Solution and services overview

We have orchestrated the Amazon Personalize training workflow steps such as preparing and importing the data, choosing a recipe and creating a solution using AWS Step functions and AWS lambda functions to create a below Amazon Personalize end to end automated workflow:

AWS Step functions and AWS lambda functions to create a below Amazon Personalize end to end automated workflow:

We walk you through the below steps using the accompanying Amazon SageMaker Jupyter notebook. In order to create the above Amazon Personalize workflow, we are going to follow below detailed steps:

  1. Complete the prerequisites of setting up permissions and preparing the dataset.
  2. Set up AWS Lambda function and AWS Step function task states.
  3. Add wait conditions to each AWS Step function task states.
  4. Add a control flow and link the states.
  5. Define and run the workflows by combining all the above steps.
  6. Generate recommendations.

Prerequisites

Before you build your workflow and generate recommendations, you must set up a notebook instance, AWS Identity and Access Management (IAM) roles, and create an Amazon Simple Storage Service (Amazon S3) bucket.

Creating a notebook instance in Amazon SageMaker

Create an Amazon SageMaker notebook Instance by following instructions here. For creating IAM role for your notebook, make sure your notebook IAM role has AmazonS3FullAccess and AmazonPersonalizeFullAccess in order to access Amazon S3 and Amazon Personalize APIs through the Sagemaker notebook.
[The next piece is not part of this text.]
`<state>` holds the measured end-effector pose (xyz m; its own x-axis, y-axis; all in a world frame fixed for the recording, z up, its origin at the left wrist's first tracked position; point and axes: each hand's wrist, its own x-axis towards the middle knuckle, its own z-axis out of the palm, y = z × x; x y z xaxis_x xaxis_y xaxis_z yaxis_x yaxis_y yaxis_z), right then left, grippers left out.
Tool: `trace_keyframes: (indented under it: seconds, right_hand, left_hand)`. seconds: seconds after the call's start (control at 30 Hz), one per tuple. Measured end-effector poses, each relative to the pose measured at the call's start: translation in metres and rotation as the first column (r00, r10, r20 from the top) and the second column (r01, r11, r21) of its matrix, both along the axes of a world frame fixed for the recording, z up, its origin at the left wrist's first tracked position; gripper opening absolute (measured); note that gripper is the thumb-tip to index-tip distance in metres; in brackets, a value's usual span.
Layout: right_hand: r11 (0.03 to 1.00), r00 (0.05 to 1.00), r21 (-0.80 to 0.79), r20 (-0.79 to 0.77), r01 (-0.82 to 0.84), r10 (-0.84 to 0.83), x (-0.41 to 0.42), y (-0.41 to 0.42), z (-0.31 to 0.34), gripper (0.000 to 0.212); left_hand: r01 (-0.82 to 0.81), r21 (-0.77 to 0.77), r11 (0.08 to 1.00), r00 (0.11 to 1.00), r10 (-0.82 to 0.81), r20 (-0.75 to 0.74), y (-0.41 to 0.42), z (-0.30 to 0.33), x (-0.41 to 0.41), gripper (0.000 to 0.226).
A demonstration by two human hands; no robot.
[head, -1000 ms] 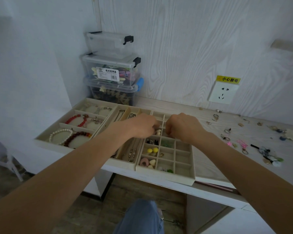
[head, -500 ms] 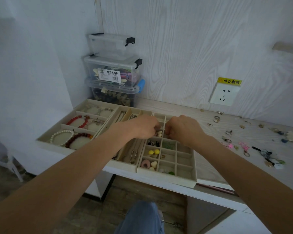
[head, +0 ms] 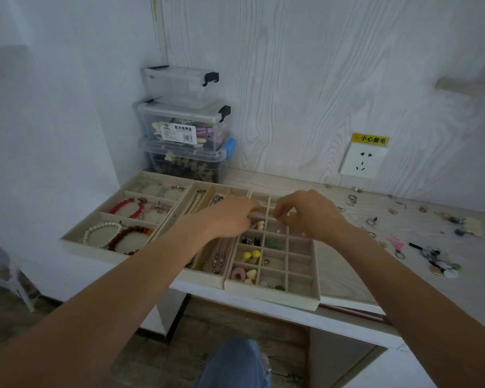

  1. When the notebook is active, choose Open Jupyter.
  2. On the Jupyter dashboard, choose New.
  3. Choose Terminal.
  4. In the terminal, enter the following code:
    cd SageMaker 
    git clone https://github.com/aws-samples/personalize-data-science-sdk-workflow.git

  1. Open the notebook by choosing Personalize-Stepfunction-Workflow.ipynb in the root folder.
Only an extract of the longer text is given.